The Spirit of Moscow Streets photo exhibition by photographer Vladimir Stepanov will open on 18 July at the Lumiere Brothers Centre for Photography. Visitors will see over 60 black-and-white photos taken in 1956-1963.
“Vladimir Stepanov has a unique talent for seeing personal, emotional events of everyday life and makes a direct connection with the image subject. It is what Roland Barthes called ‘silent photos’,” the curators say.
Vladimir Stepanov was born in 1940. He began his career in the 1950s, when Soviet photojournalism was under strong censorship and adhered to the principles of staged photography. The West had already heard the names of Henri Cartier-Bresson, Robert Doisneau and Robert Frank, and the Soviet stores were selling the Czech Photography magazine which told Soviet photographers about the global trends. The situation began to change during the Thaw.

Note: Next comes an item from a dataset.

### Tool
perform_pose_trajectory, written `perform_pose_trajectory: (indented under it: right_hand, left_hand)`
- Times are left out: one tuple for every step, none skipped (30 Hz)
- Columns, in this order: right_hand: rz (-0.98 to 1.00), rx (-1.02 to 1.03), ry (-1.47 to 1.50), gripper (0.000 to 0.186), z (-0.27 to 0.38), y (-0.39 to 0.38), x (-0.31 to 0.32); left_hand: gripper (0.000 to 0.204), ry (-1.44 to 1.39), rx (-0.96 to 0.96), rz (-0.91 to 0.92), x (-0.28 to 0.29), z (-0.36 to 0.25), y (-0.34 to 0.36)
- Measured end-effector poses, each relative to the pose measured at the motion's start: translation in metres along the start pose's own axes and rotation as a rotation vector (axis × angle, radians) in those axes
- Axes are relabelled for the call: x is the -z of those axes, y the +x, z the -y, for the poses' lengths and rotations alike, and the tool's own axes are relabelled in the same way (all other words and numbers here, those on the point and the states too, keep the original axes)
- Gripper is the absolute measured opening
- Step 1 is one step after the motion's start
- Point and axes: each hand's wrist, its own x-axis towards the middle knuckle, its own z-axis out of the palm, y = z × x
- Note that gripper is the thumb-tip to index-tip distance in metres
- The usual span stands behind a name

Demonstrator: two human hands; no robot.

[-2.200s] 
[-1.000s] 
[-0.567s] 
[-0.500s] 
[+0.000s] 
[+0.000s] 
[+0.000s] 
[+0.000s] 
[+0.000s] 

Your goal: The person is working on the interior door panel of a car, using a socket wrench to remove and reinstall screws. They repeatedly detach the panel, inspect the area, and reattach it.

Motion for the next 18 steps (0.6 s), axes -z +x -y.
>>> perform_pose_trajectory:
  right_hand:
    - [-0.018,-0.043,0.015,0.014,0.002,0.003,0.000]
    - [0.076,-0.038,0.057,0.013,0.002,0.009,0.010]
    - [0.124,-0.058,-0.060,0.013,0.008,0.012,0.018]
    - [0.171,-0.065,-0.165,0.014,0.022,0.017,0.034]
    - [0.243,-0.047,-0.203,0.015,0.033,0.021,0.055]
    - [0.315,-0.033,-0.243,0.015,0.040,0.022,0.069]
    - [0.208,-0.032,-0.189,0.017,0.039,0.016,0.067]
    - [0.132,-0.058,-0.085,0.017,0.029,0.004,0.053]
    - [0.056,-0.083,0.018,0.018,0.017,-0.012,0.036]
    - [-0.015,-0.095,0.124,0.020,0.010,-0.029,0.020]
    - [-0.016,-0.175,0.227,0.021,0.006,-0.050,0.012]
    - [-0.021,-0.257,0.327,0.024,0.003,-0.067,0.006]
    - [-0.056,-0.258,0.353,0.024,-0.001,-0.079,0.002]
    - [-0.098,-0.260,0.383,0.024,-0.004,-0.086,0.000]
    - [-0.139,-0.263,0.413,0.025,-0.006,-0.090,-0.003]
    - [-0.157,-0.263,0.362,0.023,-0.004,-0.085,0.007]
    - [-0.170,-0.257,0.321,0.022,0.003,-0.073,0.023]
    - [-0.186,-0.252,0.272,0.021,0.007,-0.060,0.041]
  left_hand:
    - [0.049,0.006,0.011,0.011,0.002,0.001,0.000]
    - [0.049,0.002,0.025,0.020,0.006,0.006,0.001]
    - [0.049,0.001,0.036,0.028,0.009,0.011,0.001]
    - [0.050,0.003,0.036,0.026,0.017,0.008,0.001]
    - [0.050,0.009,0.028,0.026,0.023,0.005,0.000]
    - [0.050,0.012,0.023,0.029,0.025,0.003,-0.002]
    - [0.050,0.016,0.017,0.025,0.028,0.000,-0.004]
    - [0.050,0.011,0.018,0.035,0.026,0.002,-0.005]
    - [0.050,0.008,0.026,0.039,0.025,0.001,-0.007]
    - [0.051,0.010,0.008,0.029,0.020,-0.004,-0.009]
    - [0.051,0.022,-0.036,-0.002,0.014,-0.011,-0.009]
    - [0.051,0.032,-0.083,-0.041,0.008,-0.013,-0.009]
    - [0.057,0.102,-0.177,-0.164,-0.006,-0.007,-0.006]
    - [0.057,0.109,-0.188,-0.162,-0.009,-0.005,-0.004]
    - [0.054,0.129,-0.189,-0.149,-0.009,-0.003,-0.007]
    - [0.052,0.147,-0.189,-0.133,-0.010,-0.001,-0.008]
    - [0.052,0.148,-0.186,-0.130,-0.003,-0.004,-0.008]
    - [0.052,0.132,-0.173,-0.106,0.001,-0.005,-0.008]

Vladimir Stepanov, deeply in love with photography and Moscow, walked the city streets and boulevards and peeked into courtyards. He spoke the language of emotions and searched for new forms and expressions. In 1962, Stepanov took part in the Our Youth exhibition in Gorky Park, which was a key event for Soviet photojournalists. Valery Gende-Rote, editor of the Soviet Photo magazine, was impressed by Stepanov’s works, and later his photos were featured on the covers of the Soviet Photo magazine, the Evening Moscow newspaper, and other periodicals. The photos taken by Stepanov provide us with unique memories of bygone Moscow.